His second chapter -- entitled "The Diversity of Reason" -- is surely the chapter that ought most to require my patience, and yet I found it to be extremely insightful reading. I don't think I've ever read such a successful attempt to explain the roots of the clashes in the modern West in concise, brief strokes. The whole chapter is fourteen pages long, and well worth reading even for the educated Westerner who is well aware of the history and accustomed to studying it in much greater detail.

Neither was I disappointed in the rest of the work, which touches on an area I am becoming more and more interested in as time goes along. In any case, for those you seeking a good book for understanding the intellectual tradition of Islam, I must recommend this as an excellent introduction to the subject. Those of you who do not need an introduction, but are ready for more advanced thoughts, will likewise not be disappointed. Well done, Dr. Walbridge.


Tom said...

This sounds pretty good. I'll add it to my list (though it will fall after my current projects, and then my study of Aristotle).

Grim said...

This actually might be good to read along with your study of Aristotle.
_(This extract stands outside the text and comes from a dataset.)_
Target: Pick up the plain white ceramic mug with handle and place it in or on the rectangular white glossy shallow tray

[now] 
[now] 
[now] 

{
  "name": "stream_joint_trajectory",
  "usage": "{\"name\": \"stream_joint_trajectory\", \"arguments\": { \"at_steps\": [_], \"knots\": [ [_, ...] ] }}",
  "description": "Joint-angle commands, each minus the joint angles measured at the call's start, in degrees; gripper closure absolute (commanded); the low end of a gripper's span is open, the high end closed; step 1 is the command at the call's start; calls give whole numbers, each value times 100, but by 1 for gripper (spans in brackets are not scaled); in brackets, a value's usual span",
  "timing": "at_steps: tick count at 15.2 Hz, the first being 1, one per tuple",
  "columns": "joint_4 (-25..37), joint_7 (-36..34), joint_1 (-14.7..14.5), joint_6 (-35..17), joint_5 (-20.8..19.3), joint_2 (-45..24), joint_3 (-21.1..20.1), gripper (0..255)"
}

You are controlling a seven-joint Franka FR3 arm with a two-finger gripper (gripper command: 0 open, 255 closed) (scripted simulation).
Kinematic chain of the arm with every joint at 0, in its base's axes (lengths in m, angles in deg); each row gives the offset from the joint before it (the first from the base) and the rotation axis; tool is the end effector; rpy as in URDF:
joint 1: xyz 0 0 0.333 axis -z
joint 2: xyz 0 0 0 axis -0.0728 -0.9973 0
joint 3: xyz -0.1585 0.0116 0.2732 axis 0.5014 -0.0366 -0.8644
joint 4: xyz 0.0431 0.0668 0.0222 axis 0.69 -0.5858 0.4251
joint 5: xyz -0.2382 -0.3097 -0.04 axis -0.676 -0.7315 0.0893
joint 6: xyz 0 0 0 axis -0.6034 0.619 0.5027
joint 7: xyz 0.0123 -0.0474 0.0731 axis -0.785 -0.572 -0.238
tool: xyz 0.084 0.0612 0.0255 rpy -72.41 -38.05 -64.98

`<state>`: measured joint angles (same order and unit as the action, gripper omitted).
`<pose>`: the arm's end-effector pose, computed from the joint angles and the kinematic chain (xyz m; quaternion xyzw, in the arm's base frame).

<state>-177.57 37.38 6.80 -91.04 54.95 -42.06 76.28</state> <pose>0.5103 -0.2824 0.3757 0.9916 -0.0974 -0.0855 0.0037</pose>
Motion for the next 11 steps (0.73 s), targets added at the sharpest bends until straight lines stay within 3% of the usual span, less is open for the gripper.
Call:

Aristotle was very important to Islamic philosophy. Seeing how they understood him might help you to understand how to think about him yourself.

Tom said...

That's a good point. Wasn't Averroes 'The Commentator' (on Aristotle) in medieval times?

Grim said...

That's right. He lived in the 12th century, in the post-Caliphate taifa states, chiefly Seville. For a long time, actually, his commentaries were the primary way that Christian students of Aristotle approached the works. It's a respectable approach even now, although there are additional commentaries worth reading today.